In the material below, find each line with the word "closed" and list it.

[Start of section]

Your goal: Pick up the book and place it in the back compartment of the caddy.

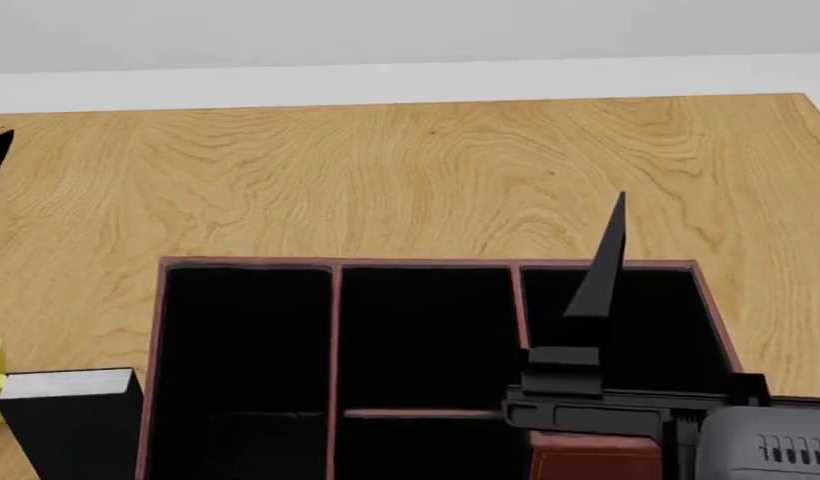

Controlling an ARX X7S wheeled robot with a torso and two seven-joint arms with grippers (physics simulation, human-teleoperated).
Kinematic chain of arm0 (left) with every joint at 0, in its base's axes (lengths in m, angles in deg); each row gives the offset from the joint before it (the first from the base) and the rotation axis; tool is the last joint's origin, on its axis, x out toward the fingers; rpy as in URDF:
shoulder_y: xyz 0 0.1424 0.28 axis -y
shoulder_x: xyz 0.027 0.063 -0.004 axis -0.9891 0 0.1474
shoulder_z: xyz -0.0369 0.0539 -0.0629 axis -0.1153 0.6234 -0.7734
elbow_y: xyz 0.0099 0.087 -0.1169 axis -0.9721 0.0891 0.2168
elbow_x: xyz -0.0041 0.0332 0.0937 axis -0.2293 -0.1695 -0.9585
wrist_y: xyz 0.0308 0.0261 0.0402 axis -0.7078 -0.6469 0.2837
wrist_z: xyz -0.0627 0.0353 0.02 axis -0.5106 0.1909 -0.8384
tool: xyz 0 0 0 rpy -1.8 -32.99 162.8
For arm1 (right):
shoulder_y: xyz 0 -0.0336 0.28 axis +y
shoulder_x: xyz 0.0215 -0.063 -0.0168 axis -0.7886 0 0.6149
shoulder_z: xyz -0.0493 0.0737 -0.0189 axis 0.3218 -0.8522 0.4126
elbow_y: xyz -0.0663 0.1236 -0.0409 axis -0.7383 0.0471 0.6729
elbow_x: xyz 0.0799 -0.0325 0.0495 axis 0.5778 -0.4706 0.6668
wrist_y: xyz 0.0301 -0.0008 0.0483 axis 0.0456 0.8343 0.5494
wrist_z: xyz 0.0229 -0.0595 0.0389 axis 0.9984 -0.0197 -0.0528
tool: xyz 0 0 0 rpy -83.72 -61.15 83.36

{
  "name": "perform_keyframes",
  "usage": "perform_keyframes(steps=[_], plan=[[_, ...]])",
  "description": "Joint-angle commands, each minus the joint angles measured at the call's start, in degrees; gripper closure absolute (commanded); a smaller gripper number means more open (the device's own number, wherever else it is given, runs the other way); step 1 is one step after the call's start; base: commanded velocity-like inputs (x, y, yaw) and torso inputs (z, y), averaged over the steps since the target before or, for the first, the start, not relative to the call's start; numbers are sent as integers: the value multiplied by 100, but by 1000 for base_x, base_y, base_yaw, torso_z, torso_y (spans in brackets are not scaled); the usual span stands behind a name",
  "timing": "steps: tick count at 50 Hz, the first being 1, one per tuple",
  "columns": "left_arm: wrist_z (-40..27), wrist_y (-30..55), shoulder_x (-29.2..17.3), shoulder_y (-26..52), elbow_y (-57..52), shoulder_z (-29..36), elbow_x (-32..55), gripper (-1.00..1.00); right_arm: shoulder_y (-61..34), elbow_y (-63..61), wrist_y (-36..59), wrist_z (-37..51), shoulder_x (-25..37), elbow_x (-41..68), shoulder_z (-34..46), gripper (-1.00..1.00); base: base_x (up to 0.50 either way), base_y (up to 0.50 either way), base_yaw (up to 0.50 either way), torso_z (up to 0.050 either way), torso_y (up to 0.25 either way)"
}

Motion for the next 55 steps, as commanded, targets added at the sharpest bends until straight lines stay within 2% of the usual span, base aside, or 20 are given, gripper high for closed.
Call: perform_keyframes(steps=[1,7,13,24,32,40,48,52,55], plan=[[1509,286,-258,1052,1193,1624,-474,-100,-141,334,-112,-58,-2,-255,230,-100,0,0,0,0,0],[2163,669,-291,1207,1377,2225,-534,-100,-173,474,-186,-75,1,-324,235,-100,0,0,0,0,0],[2504,760,-319,1197,1579,2752,-709,-100,-377,476,-57,-79,-20,-310,293,-100,0,0,0,0,0],[2774,452,24,1102,2370,3158,-819,-100,-552,383,121,-14,14,-174,153,-100,0,0,0,0,0],[2881,437,104,1101,2462,3311,-861,-100,-631,358,215,13,12,-139,165,-100,0,0,0,0,0],[3125,364,275,1410,2656,3611,-1046,-100,-756,233,449,122,-4,16,88,-100,0,0,0,0,0],[3378,-503,803,1753,3962,3901,-1261,-100,-1111,176,820,209,-52,142,154,-100,0,0,0,0,0],[3536,-1143,1203,2035,4966,4089,-1423,-100,-1149,259,820,241,-82,106,170,-100,0,0,0,0,0],[3661,-1879,1668,2290,6126,4236,-1550,-100,-1231,400,799,222,-124,49,245,-100,0,0,0,0,0]])
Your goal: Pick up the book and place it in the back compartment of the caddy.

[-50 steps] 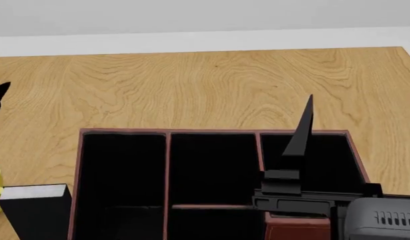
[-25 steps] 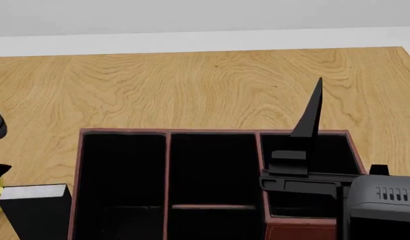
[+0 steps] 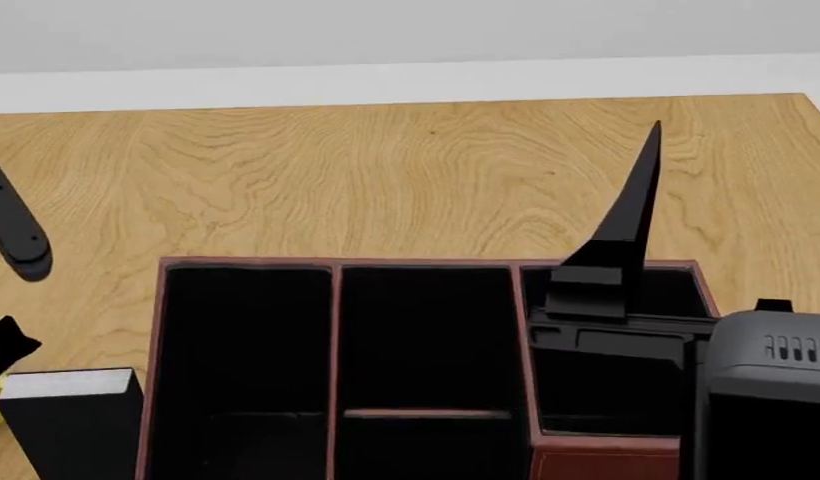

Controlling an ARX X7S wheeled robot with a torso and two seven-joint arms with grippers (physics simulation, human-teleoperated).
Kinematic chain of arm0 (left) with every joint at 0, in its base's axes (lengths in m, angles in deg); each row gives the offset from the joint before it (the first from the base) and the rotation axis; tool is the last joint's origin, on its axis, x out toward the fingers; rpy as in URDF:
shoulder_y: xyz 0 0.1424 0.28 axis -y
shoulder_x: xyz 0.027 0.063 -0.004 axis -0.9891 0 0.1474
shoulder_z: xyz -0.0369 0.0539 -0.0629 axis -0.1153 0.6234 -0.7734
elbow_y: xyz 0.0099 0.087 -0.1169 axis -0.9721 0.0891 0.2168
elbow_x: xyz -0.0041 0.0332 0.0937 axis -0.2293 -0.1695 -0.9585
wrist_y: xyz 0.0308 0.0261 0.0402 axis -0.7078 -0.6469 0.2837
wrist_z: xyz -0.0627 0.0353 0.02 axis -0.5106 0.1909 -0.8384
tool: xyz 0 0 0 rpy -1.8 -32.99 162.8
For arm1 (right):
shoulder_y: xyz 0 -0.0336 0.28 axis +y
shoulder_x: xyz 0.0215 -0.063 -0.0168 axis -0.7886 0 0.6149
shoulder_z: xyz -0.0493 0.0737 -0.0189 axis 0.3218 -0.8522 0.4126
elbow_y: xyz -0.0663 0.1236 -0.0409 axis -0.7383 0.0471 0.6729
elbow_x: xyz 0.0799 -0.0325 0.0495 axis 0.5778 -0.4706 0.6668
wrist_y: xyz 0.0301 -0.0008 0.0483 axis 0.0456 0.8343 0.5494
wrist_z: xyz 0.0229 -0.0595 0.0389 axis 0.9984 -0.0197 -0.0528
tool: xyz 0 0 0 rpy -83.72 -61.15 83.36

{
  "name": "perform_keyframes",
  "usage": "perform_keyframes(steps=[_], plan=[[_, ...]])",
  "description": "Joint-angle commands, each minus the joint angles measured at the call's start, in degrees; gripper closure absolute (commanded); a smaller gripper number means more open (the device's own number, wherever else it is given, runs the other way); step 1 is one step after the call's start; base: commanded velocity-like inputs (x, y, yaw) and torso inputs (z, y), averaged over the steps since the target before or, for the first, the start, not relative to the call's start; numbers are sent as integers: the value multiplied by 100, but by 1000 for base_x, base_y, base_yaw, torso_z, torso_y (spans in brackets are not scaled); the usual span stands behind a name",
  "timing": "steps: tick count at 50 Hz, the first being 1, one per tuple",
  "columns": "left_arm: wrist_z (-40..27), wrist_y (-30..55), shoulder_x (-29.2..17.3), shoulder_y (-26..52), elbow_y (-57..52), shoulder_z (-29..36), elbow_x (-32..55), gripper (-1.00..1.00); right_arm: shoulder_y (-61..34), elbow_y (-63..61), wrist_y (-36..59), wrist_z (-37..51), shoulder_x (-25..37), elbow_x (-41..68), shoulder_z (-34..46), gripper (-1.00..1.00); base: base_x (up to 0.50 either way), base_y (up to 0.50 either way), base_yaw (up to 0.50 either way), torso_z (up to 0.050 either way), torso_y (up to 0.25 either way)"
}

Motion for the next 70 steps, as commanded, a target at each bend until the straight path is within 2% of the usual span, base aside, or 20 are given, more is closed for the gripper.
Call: perform_keyframes(steps=[1,3,21,39,70], plan=[[406,-1718,1100,675,2734,495,-385,-100,-284,179,167,56,-91,-17,112,-100,0,0,0,0,0],[454,-2189,1414,806,3516,566,-447,-100,-328,269,163,50,-114,-61,165,-100,0,0,0,0,0],[996,-2175,1602,647,3538,1051,-642,-100,-693,176,653,195,-79,115,80,-100,0,0,0,0,0],[860,-2475,1656,511,3538,1064,-492,-100,-1223,151,1177,308,-260,282,263,-100,0,0,0,0,0],[711,-2796,1717,52,3540,1064,-511,-100,-1056,659,657,173,-168,-136,607,-100,0,0,0,0,0]])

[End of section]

ANSWER TO THE EXERCISE.
Motion for the next 55 steps, as commanded, targets added at the sharpest bends until straight lines stay within 2% of the usual span, base aside, or 20 are given, gripper high for closed.
Motion for the next 70 steps, as commanded, a target at each bend until the straight path is within 2% of the usual span, base aside, or 20 are given, more is closed for the gripper.

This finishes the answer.